Required work
Every line of the listing below from the one with "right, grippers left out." up to and including the one with "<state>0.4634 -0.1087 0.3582" should be retyped exactly, and nothing else; pictures are not part of the copy.
____________
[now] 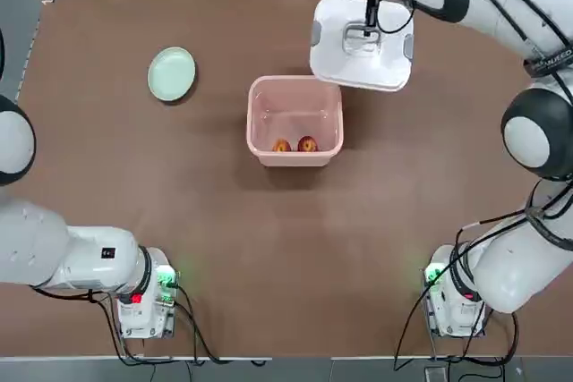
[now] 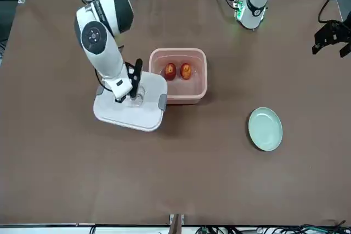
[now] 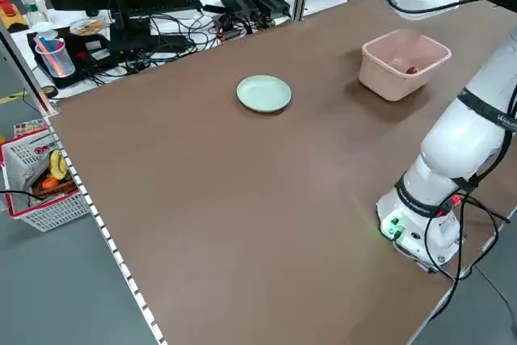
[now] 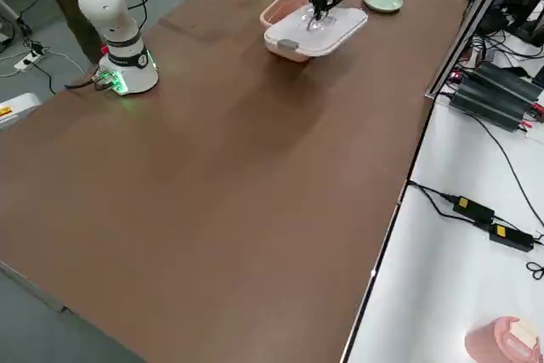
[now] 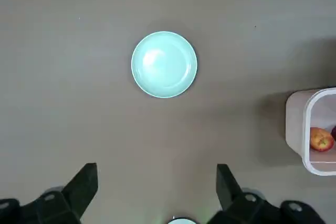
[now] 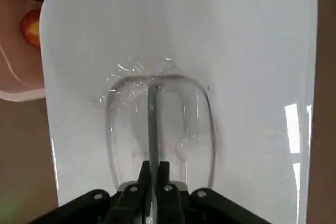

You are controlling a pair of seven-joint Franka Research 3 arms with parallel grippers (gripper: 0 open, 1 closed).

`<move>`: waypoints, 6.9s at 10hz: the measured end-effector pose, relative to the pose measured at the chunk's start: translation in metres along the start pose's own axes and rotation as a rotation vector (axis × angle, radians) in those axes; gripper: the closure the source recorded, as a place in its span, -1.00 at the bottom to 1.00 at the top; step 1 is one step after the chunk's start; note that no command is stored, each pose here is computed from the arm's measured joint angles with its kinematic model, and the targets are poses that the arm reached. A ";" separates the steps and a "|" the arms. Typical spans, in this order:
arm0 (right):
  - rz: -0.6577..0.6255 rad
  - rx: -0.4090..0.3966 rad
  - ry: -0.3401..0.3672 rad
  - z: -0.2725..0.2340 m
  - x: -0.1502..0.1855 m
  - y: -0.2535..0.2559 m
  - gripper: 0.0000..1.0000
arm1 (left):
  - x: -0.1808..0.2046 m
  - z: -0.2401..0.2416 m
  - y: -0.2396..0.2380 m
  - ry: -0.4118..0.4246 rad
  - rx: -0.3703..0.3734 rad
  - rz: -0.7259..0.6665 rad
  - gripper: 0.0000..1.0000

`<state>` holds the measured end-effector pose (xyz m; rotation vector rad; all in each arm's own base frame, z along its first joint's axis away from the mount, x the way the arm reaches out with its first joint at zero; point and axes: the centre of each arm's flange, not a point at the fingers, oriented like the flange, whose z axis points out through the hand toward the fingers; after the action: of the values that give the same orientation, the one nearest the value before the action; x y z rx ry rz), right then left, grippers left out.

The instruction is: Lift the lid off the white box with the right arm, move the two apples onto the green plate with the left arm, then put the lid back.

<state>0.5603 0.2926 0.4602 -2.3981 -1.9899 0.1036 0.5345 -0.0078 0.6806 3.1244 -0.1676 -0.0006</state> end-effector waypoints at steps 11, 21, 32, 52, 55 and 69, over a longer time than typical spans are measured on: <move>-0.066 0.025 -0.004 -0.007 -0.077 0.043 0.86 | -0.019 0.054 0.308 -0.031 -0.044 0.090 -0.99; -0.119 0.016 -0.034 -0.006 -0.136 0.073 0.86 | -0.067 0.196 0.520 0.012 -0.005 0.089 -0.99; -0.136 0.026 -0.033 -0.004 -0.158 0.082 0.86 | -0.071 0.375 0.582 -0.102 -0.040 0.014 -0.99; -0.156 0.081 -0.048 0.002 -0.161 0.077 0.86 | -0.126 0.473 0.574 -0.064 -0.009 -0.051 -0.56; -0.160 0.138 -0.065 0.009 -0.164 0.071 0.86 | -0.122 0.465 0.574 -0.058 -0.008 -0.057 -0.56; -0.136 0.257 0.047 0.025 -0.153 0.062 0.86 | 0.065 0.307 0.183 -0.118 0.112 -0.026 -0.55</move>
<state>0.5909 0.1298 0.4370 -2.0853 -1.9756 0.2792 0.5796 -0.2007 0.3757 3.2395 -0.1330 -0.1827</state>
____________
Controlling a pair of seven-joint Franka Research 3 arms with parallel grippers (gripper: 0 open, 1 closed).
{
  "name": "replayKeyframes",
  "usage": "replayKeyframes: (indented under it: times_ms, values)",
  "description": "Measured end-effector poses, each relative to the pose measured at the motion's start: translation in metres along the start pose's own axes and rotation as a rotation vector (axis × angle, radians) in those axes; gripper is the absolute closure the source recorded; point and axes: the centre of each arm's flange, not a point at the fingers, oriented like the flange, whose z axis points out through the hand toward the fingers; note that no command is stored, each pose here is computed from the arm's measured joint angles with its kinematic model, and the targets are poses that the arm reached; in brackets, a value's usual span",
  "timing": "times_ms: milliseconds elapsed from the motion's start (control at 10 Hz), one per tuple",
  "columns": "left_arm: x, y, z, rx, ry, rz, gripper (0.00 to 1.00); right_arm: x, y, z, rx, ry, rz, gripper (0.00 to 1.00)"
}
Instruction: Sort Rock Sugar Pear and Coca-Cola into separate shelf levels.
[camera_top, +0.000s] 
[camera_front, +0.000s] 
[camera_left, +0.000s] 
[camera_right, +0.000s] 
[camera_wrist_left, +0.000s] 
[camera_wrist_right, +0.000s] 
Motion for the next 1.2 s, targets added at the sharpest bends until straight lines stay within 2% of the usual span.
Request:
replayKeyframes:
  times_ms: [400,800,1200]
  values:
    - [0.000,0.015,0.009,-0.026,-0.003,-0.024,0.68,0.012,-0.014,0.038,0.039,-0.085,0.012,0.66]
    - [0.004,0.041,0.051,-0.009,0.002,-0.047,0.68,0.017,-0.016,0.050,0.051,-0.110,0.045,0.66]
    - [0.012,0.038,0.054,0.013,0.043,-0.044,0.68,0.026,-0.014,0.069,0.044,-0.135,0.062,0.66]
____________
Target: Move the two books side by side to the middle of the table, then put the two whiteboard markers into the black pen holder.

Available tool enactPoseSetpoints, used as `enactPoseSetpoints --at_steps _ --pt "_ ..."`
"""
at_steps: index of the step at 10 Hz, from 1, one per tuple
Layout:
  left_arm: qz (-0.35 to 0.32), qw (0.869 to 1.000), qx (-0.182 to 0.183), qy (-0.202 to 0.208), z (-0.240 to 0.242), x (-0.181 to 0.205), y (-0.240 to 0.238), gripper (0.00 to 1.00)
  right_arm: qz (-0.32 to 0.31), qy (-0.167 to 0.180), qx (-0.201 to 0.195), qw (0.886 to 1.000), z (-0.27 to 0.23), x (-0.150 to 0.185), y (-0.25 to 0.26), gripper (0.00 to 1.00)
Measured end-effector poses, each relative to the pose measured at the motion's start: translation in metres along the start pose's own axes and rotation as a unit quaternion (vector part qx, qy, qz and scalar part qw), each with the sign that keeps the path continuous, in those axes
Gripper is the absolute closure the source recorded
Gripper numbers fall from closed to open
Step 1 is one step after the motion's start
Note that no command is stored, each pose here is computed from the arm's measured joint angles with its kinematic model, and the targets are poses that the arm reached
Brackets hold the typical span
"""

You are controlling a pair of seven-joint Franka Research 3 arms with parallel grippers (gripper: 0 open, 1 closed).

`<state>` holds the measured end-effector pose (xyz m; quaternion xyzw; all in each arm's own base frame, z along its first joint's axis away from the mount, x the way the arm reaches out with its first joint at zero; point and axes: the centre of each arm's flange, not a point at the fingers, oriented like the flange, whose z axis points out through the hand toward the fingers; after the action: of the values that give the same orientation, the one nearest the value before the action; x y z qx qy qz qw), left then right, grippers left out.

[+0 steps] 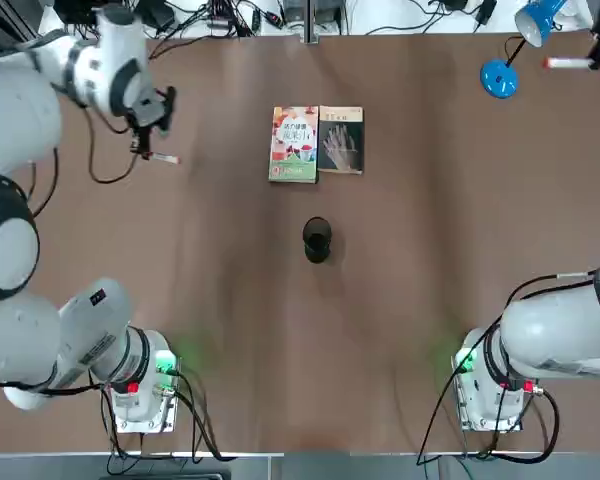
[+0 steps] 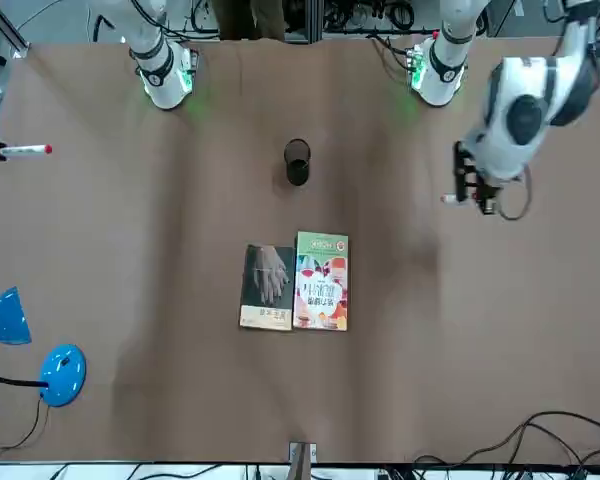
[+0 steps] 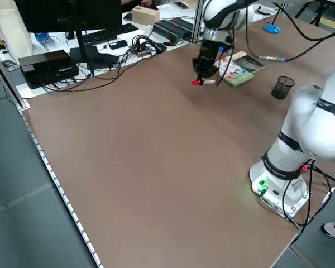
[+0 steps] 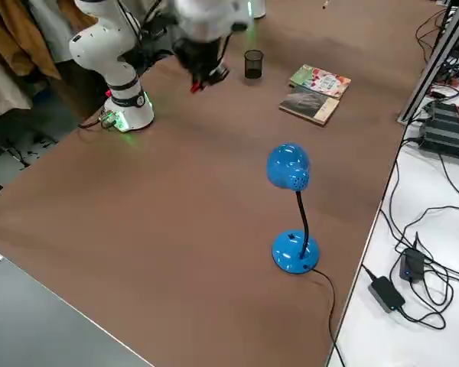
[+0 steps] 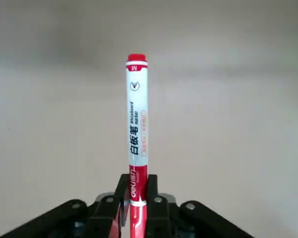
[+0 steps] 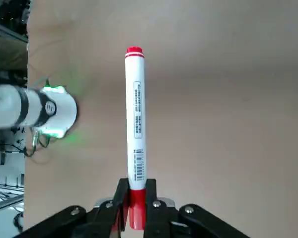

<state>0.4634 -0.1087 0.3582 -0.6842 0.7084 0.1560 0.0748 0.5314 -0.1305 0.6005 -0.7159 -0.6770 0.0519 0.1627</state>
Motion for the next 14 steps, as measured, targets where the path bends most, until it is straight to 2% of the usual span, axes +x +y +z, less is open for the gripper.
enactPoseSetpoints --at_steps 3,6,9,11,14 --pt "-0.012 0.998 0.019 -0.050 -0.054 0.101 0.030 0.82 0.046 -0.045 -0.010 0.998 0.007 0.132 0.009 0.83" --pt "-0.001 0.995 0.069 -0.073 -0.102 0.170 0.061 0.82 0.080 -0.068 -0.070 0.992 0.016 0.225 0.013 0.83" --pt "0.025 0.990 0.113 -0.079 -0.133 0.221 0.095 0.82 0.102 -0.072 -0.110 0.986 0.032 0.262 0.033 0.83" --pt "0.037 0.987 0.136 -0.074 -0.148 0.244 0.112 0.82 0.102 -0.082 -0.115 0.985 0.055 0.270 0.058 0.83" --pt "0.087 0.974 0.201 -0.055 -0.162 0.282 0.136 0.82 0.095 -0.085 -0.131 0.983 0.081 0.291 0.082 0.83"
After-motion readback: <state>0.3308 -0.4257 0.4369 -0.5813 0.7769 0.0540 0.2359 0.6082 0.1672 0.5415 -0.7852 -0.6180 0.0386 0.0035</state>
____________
Response area
`<state>` holds the measured end-effector pose (xyz m; quaternion xyzw; all in each arm's own base frame, z along its first joint's axis away from the mount, x the way the arm reaches out with its first joint at zero; point and axes: the centre of each arm's flange, not a point at the fingers, oriented like the flange, whose z axis points out through the hand toward the fingers; after the action: of the values that give the same orientation, the one nearest the value before the action; x y z qx qy qz qw), left then right, grippers left out.

[+0 steps] 
[+0 steps] 
[+0 steps] 
[+0 steps] 
[+0 steps] 
[+0 steps] 

<state>0.4634 -0.1087 0.3582 -0.6842 0.7084 0.1560 0.0748 0.5314 -0.1305 0.6005 -0.7159 -0.6770 0.0519 0.1627</state>

This exercise requires nothing more.